Copy out, from the data below, each line in which the word "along" occurs.

(Information provided Opens)

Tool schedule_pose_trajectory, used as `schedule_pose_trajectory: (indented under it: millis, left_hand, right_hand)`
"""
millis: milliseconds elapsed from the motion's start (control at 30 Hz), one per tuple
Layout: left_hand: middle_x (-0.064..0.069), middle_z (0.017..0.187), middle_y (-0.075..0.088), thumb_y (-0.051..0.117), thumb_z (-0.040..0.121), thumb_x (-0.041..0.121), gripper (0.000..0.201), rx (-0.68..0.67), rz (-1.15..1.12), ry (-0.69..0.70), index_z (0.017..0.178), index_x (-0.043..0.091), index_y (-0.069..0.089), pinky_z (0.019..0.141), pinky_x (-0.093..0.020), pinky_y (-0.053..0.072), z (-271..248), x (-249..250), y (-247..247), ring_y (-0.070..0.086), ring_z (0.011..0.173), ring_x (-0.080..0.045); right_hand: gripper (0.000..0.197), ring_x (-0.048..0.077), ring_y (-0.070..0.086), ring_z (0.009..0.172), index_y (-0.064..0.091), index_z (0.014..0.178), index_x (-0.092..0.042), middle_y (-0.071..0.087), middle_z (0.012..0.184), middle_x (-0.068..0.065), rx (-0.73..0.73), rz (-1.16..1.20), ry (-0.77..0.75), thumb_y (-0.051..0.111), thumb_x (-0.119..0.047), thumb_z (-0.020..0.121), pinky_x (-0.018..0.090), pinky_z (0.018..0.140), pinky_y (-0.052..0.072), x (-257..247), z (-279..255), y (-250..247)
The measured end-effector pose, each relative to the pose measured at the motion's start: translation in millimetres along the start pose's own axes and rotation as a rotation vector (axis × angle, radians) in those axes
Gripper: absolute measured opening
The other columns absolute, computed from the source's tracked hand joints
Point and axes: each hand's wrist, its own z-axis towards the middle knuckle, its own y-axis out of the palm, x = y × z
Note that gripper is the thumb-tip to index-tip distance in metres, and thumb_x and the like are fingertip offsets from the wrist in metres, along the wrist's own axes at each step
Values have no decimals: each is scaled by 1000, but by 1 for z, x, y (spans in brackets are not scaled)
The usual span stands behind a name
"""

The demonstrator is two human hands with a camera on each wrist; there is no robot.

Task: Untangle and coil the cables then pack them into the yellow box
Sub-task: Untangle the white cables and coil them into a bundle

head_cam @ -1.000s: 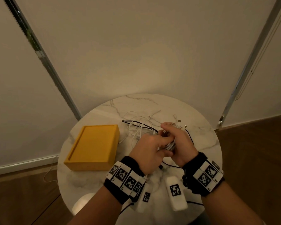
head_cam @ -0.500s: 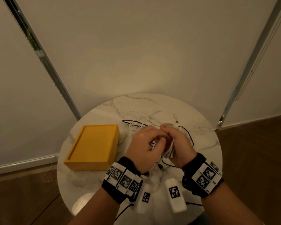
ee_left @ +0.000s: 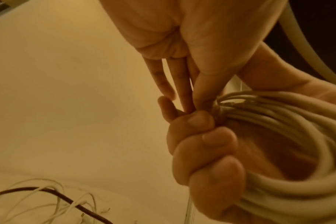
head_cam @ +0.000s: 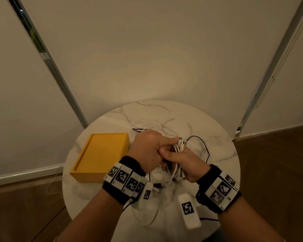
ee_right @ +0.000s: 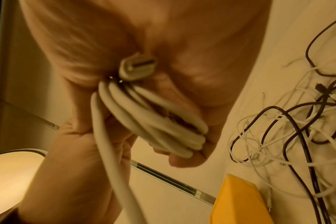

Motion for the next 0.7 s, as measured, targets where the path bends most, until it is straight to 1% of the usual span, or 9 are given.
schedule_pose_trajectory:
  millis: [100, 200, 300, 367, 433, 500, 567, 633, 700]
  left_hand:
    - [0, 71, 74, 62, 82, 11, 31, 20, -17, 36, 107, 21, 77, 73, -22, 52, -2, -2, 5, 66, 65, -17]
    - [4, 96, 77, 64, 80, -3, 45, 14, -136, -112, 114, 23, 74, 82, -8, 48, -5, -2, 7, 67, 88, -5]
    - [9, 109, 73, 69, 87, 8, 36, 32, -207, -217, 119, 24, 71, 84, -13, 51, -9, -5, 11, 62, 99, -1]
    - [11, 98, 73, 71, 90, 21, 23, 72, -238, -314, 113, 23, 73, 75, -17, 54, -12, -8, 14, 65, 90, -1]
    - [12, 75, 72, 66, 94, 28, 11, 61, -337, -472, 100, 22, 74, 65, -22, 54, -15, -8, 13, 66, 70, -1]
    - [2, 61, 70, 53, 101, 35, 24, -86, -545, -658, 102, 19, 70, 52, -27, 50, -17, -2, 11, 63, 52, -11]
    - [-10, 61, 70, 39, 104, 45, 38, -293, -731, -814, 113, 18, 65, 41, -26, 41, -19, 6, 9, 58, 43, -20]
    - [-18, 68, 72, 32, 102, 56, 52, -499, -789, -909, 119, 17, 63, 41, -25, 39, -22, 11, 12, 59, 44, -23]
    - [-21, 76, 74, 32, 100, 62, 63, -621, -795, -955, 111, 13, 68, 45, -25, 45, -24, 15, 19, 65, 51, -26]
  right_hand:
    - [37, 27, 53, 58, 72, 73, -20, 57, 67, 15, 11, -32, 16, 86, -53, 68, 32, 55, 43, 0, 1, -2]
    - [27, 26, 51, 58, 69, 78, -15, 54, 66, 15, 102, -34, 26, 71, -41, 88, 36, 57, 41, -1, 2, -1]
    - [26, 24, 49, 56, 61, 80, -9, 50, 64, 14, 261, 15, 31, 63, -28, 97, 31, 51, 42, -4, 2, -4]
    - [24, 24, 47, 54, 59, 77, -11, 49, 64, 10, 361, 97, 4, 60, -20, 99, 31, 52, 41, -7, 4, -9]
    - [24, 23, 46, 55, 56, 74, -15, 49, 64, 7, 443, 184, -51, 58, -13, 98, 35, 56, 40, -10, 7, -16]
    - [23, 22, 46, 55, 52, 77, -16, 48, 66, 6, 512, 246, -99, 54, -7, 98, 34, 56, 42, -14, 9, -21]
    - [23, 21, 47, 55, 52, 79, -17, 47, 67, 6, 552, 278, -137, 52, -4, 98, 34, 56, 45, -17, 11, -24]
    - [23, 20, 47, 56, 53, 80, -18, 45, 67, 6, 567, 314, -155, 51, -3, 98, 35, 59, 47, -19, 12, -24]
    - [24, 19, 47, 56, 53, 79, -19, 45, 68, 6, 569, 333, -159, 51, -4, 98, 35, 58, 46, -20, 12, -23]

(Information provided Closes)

**Answer box:**
The measured end-effector pose, each relative to the pose measured at the motion's start: translation in millimetres along the start pose's own axes and rotation as a rotation vector (axis × angle, radians) in those axes
Note that gripper is the thumb-tip to index-tip distance in metres, and thumb_x and the like are fingertip offsets from the wrist in metres, along the wrist's own axes at each step

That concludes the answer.